Tate viene caminando hacia mí y alarga una mano para que la coja cuando oigo la voz chillona de la chica.

—Ay, ¡Dios mío!

—Vámonos —dice Tate con urgencia, y yo asiento. Una mano le agarra del hombro y, de pronto, la retira de mí de un tirón.

—¡Eres tú, tronco! —dice el chico con el ojo inflamado.

La multitud se está desplazando hacia nosotros, juntándose como insectos, apelmazados y agitados y emitiendo sonidos vibrantes y palabras que no llego a distinguir.

Los ojos de Tate están ahora abiertos de par en par.

—Charlotte —dice, a un volumen que solo yo puedo oír.

—¿Qué pasa? —pregunto, confundida, observando las caras que se acercan a nosotros.

—¡Es él! —alguien grita.

Unas luces comienzan a aparecer a nuestro alrededor, los flashes nublan mi visión y me resulta difícil ver. Y a continuación lo escucho, claro como una campana repicando justo al lado de la oreja.

—¡Tate Collins!

Las voces se vuelven agudas, frenéticas. Los cuerpos empiezan a frotarse contra nosotros, empujándonos de un lado a otro. Tate consigue agarrar mi brazo, pero estoy sin fuerza, soy incapaz de moverme, intentando procesar lo que está pasando.
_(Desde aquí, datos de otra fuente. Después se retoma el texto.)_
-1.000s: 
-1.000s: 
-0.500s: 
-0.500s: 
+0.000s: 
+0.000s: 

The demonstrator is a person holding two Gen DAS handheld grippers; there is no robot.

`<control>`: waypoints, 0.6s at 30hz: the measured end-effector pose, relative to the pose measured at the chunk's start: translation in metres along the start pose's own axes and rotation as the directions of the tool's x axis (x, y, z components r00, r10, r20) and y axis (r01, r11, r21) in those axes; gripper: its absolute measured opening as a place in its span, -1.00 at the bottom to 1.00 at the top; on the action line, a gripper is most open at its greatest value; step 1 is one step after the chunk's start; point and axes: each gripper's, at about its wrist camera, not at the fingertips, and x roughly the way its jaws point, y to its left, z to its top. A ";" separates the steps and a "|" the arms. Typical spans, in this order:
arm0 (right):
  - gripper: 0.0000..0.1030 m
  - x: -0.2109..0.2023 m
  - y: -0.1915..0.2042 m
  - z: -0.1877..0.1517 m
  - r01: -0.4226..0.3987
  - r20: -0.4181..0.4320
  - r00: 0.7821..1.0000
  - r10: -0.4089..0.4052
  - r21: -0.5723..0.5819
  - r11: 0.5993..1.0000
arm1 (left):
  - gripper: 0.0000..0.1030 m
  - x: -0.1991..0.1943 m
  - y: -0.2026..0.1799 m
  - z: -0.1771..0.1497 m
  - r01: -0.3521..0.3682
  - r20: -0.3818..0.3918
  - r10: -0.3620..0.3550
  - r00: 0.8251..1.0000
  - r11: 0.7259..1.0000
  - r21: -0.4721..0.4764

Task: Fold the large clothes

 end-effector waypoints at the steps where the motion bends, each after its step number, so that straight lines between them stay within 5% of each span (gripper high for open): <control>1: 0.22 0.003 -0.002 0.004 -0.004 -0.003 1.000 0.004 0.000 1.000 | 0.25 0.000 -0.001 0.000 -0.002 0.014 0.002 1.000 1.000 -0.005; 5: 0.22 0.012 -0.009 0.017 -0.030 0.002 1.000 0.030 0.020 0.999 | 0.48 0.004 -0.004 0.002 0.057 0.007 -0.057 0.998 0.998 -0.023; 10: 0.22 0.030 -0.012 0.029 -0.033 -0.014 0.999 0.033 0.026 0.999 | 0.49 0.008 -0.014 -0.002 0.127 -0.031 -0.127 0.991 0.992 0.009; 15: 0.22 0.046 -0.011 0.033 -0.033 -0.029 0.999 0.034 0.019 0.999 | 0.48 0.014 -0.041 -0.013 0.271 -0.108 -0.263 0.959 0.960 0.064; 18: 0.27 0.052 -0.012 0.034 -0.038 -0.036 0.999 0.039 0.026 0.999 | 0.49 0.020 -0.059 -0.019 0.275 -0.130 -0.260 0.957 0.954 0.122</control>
—¡Tate Collins! —alguien grita de nuevo.

—Charlotte —repite, pero su voz es absorbida por el aluvión de las otras voces. Mis oídos pitan y de repente el aire se torna espeso y pegajoso, abarrotado por las manos y los ojos y las luces intermitentes.

Tate Collins…., es ¡Tate Collins!

Mis labios se mueven, formando el nombre que sabe amargo en mi lengua.

—¿Tate? —pregunto, tratando de apartar las imágenes que dan vueltas en mi cabeza, todas las fotos que he visto en la televisión y en las revistas, en los laterales de los autobuses y en el interior de las taquillas de las chicas del instituto. Tate Collins, la estrella del pop, el rompecorazones, el rey de los hits y posiblemente el cantante más famoso de todo el mundo, está de pie justo en frente de mí, con sus ojos clavados en los míos, suplicándome.

Casi ni siento la presión de los cuerpos mientras soy apartada de la multitud, empujada hacia atrás en cámara lenta, alejada de Tate. Pero no me resisto. Veo manos agarrándole de su ropa, dedos rozando su cabeza afeitada. La mirada baja, lejos de los flashes que estallan en una serie infinita de blanco aturdidor.

Doy un paso hacia atrás, y luego otro, la multitud llena el vacío donde antes yo estaba de pie. Lanzo un último vistazo a Tate antes de girar en la acera y echar a correr.